### [Exercise directions]
Tally up the lines below containing the string "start", then write the number alone.

■ ■ ■ ■ ■ ■ ■

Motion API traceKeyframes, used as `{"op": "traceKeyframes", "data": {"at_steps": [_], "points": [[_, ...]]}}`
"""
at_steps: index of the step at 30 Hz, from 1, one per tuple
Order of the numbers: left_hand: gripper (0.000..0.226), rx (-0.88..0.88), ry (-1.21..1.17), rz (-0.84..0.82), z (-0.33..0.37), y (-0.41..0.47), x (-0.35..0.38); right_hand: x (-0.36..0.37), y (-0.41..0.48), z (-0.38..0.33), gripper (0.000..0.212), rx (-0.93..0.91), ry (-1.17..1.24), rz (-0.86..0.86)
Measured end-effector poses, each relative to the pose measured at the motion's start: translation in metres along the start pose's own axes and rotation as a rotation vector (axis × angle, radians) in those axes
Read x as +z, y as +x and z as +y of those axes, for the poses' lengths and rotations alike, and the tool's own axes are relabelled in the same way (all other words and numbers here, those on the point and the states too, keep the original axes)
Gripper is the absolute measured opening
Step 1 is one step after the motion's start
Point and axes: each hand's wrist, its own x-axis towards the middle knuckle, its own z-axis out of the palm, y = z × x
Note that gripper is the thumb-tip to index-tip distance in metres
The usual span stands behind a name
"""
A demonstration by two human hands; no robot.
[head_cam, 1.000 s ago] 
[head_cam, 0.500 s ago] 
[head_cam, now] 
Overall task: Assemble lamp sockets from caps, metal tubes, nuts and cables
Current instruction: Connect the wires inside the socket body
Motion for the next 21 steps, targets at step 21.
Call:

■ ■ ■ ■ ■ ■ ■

### [Answer to this exercise]
2